Kiley Reid: 5 Novels With Incredible Child Caregivers
From Leila Slimani to Donna Tartt...
The literary nanny must be drawn akin to a ghost. They must have a very special rapport with children. The house must feel different in their presence, even if part of their role is to go unseen. They must leave things a bit differently than the family remembers. And a transaction must take place, one that far too often goes beyond a simple exchange of goods, seldom at market price. From teachers to house maids to babysitters to au pairs, the child caregiver is an essential literary character as they give depth, warmth, and sometimes fear to the question, “Who, exactly, is watching the children?”
And since tending to the children is rarely a caregiver’s only job, and since a menial payment is rarely the only souvenir they leave with, a writer is tasked with crafting a fully human person while also depicting all the burdens and spirits that follow them into the home. From colonialism and systemic racism to optimism and envy, the nanny is possibly the ripest literary opportunity to explore the depths of ownership and what it truly means to be part of the family.
These are a few of my favorites.
Leila Slimani, The Nanny, Penguin Books (2018)
From the first page of The Nanny, we know something is wrong. Slimani tell us the ending first and fast, yet manages to build a nauseating tension as we learn exactly how Louise the nanny and her charges have arrived at a deadly scene. The inspiring event was the shocking 2012 murder of two children in New York City, taken at the hands of their own nanny. But the novel reads as a slow and painful burn, and brilliantly deploys the ways humans wield their power and revenge in an eerily safe and childproof setting. And it has to be said: there is a moment in this novel that involves a rotisserie chicken, and I have not been able to shake it.
Jamaica Kincaid, Lucy, Farrar, Straus and Giroux (2002)
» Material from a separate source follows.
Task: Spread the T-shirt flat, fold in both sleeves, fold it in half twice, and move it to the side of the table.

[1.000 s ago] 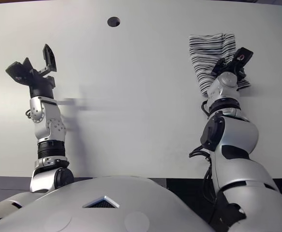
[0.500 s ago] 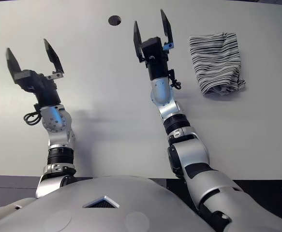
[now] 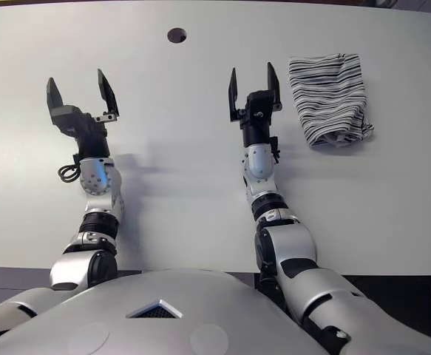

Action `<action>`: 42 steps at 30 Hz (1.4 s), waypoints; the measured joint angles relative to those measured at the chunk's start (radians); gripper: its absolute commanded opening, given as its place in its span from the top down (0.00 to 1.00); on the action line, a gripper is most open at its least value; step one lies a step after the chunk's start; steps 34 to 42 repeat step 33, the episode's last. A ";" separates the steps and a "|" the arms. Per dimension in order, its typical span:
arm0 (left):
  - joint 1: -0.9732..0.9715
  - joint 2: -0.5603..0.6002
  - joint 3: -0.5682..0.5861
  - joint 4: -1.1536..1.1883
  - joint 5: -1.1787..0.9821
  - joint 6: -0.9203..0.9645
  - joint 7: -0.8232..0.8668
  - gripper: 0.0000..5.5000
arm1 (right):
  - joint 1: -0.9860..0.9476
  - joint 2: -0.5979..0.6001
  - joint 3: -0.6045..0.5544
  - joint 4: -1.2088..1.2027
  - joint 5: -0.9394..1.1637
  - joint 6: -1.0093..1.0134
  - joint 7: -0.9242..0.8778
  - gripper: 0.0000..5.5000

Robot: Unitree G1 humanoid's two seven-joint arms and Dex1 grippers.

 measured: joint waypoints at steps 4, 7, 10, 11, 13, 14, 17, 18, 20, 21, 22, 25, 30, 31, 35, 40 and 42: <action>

Through 19-year-old Lucy, a Caribbean au pair, Jamaica Kincaid brilliantly depicts the crippling weight of being an expat, and loving a child to make ends meet. I’m not sure which element stands out the most as there are many and they work through and toward one another. There’s the slow disillusionment that comes with tending to a seemingly perfect family. The uneasy ebb and flow of feeling like a friend to your employer, only to backslide with one misstep. There’s the pains of immigration and isolation, and the confusion of learning how to operate in a strange new home, let alone a strange new country. Lucy’s relationship to the mother she works for brings out complications with her own mother, the depth of which she wasn’t previously aware of. This is a sharp novel about identity and colonization, and how the present brings out new facets of the past, whether we’re ready to face them or not.
Alissa Nutting, Tampa, Ecco Press
Twenty-six-year-old Celeste Price is a wife, a teacher, a knockout, and pedophile. Everything she does is a careful transaction. She volunteers herself for an annoyingly far-away classroom, as it will be the least likely to be snooped upon. She marries a fumbling cop who supports her financially and only requires inconsistent yet highly performative sex in return. And she allows a 14-year-old boy one picture of her on his phon, in exchange for their constant and secret sexual encounters. Nutting doesn’t shy away from Celeste’s obsession with the carnal. Celeste’s attraction to sexual abuse, and her preferred lack of emotional connection during these abusive actions, doesn’t detract from her own emotional depth as a character. Nutting depicts a charming predator in a controlled and somehow hilarious tone. There is a haunting paragraph dedicated to the way Celeste likes to eat French fries that I think of far too often.
Donna Tartt, The Little Friend, Vintage Contemporaries (2002)
It’s Mother’s Day in the 1960s when nine-year-old Robin Dufresnes is found dead, hanging from a tree. This event shakes the entire town, especially his family, which marginally includes Ida Rhew. On the surface, Ida, the Dufresnes’s black maid, is another witness to fill in what she knows about Robin’s death. But underneath her proximity to the murder is a devastating and complicated relationship between herself and the children she’s reared since their births: Robin and his sisters Harriet and Allison. Ida is wonderfully nuanced and the traits and items that make up her person are complicated and heartbreaking: her stalwart pride, the bottle of syrup she keeps to pour on her biscuits, her hidden talents (bird calls and stories), and the red plastic cup she brings to work every day, as she’s not allowed to drink from the family’s. Ida Rhew may just be my absolute favorite literary nanny.
Marisha Pessl, Special Topics In Calamity Physics, Penguin Random House
What I love about Special Topics In Calamity Physics are the numerous ways Marisha Pessl tells a story; there are countless lists and references and multiple choice equations and song lyrics. What I love about Hannah Schneider, the novel’s mysterious cinema teacher, is her witch-like appeal, her cunningness, and Pessl’s smartly applied mixture of insecurity and inappropriateness. Hannah privately selects promising students to attend cocktail and dinner parties at her home, but the promise of these students has little to do with their academic behavior. They are high schoolers, and while they don’t need to be looked after, they fall under Hannah’s spell. They seek Hannah’s approval and compete for her love. When danger presents itself, they look to her for safety, but by that time, it’s far too late.